» Work instructions
Your task is to reproduce exactly the lines that run from the beginning of the data through the line where "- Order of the" appears.

» Data excerpt

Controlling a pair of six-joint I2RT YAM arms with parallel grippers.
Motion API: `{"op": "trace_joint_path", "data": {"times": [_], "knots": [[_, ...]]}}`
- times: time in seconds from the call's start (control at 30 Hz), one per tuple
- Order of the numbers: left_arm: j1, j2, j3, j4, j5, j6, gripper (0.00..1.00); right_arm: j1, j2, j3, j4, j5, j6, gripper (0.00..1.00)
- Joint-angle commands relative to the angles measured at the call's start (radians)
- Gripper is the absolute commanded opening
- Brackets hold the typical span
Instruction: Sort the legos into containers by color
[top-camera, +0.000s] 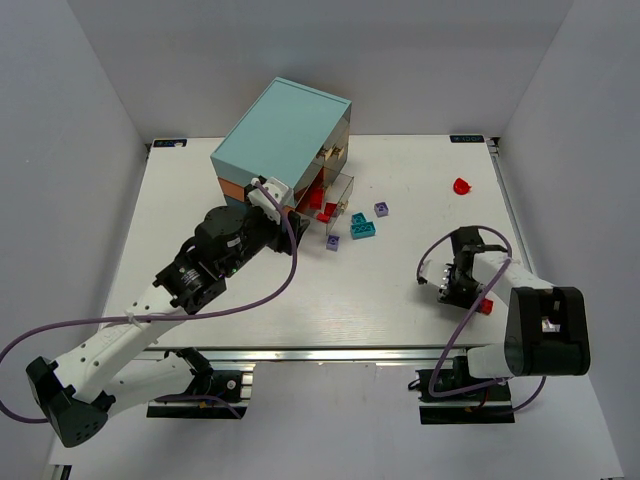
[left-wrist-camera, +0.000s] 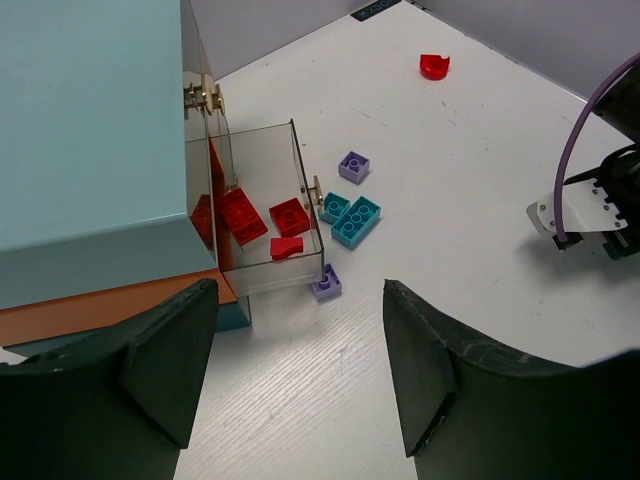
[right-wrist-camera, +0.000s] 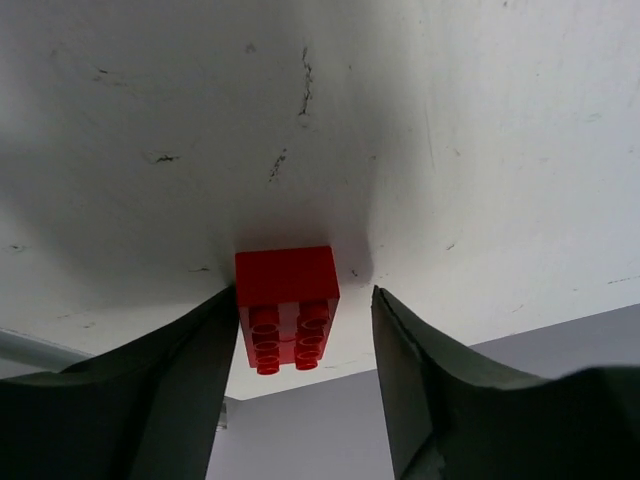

» Task response
Controlling a pair of six-joint I2RT YAM arms with parallel grippers.
Motion API: `{"op": "trace_joint_path", "data": {"times": [_], "knots": [[_, ...]]}}`
- times: time in seconds from the call's start (control at 30 Hz), one per tuple
- Order of the numbers: left_arm: j1, j2, j3, j4, j5, j6, gripper (0.00..1.00); right_arm: j1, j2, j3, j4, j5, j6, gripper (0.00..1.00)

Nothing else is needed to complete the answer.